Exercise prompt: Please repeat only the stretch of records running from the first line through the line that contains "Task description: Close".

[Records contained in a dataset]
-*-

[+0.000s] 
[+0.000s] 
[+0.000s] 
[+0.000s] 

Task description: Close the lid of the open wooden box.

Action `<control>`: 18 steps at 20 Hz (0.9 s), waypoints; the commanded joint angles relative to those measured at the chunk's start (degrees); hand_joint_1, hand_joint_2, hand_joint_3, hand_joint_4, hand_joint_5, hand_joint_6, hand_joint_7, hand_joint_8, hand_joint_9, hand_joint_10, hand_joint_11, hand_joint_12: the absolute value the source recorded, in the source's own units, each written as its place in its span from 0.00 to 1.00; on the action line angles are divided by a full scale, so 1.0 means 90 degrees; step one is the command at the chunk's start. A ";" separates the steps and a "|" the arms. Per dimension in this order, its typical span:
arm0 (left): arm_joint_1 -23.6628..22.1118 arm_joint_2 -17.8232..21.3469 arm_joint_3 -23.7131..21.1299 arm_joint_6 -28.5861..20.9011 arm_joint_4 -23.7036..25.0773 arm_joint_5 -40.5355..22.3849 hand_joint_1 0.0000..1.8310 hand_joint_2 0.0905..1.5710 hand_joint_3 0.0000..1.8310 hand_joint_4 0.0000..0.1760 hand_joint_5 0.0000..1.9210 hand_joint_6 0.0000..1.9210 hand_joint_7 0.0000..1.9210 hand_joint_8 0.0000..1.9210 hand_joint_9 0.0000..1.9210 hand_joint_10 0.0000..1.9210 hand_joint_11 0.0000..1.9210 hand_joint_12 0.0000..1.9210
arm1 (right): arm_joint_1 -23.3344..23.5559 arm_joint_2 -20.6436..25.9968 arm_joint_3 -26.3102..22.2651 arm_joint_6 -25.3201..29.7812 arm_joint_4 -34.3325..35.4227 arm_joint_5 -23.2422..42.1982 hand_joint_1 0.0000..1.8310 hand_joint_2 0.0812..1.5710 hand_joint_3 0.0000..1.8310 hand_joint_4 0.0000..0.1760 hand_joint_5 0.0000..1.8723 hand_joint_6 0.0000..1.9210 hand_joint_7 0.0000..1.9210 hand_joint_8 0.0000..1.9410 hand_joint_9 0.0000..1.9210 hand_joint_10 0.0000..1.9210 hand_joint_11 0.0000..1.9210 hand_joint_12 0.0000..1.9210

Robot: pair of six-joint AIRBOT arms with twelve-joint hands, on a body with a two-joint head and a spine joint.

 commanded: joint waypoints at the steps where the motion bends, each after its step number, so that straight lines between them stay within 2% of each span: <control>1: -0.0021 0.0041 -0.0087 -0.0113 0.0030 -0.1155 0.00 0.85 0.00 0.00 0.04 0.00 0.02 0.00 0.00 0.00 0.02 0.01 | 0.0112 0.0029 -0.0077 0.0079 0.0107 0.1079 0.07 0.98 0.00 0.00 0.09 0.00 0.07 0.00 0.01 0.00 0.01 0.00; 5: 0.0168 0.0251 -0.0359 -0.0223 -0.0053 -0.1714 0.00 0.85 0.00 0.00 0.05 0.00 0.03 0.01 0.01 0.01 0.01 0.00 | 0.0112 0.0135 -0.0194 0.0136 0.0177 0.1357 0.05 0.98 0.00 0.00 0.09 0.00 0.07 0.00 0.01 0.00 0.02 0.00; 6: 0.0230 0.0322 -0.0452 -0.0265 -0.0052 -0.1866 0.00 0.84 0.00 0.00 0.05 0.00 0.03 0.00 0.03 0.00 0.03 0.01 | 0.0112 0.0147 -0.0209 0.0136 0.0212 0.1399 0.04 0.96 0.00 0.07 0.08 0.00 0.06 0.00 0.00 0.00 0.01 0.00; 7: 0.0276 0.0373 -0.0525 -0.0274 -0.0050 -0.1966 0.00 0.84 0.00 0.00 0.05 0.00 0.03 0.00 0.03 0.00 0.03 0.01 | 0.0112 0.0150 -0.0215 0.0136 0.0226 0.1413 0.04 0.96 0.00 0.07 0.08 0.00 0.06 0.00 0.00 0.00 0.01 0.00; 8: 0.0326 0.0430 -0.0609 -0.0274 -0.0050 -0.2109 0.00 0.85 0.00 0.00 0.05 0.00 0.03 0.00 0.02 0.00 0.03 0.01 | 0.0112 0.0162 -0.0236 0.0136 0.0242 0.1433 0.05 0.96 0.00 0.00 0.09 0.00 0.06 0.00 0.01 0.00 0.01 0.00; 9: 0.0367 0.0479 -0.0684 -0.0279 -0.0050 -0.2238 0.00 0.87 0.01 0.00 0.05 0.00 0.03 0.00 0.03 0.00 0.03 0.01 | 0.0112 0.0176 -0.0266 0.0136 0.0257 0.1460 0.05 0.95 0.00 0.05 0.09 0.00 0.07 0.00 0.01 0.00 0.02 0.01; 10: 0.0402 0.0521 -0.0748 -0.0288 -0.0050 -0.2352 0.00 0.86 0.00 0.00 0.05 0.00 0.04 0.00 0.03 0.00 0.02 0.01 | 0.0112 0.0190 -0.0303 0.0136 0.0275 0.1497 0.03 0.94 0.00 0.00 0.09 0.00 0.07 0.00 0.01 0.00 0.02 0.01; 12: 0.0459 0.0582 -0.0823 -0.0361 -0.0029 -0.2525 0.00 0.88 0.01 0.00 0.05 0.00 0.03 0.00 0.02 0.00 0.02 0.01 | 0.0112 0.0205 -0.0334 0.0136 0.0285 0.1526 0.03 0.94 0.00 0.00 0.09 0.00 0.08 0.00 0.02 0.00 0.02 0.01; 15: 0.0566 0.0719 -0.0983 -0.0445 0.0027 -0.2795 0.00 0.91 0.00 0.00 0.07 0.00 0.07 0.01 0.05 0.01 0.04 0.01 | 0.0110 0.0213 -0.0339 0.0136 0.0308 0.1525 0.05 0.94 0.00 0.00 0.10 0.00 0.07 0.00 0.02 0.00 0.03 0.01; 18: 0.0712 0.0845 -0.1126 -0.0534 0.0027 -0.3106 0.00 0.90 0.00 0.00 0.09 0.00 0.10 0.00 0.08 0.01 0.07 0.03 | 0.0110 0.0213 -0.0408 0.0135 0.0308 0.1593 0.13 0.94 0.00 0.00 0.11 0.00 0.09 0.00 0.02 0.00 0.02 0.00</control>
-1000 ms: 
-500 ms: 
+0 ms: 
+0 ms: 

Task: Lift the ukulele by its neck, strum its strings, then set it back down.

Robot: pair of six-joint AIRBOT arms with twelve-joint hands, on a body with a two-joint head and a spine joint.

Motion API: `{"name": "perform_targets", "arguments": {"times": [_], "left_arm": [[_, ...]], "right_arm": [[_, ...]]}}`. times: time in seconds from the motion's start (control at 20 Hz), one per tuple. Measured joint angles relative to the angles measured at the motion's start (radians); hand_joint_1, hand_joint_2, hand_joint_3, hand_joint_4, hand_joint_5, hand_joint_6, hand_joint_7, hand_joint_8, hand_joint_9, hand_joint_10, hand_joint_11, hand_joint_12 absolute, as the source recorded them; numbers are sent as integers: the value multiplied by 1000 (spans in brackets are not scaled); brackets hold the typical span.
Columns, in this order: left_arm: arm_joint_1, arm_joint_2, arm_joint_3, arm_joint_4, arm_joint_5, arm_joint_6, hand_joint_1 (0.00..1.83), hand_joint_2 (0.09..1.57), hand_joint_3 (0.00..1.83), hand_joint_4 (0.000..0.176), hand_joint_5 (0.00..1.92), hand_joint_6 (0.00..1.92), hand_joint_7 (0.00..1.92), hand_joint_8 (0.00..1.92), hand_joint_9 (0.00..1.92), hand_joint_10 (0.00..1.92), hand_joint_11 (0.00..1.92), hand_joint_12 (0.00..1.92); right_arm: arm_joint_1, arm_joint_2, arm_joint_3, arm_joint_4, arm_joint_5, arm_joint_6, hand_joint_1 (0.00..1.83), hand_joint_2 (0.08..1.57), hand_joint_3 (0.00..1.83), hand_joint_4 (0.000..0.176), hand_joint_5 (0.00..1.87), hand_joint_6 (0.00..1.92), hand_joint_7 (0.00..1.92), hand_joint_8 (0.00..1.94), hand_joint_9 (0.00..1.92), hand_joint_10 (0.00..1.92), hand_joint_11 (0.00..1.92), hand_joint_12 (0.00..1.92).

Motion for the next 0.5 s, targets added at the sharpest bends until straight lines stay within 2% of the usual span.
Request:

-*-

Exercise solution:
[+0.000s] 
[+0.000s] 
[+0.000s] 
[+0.000s] 

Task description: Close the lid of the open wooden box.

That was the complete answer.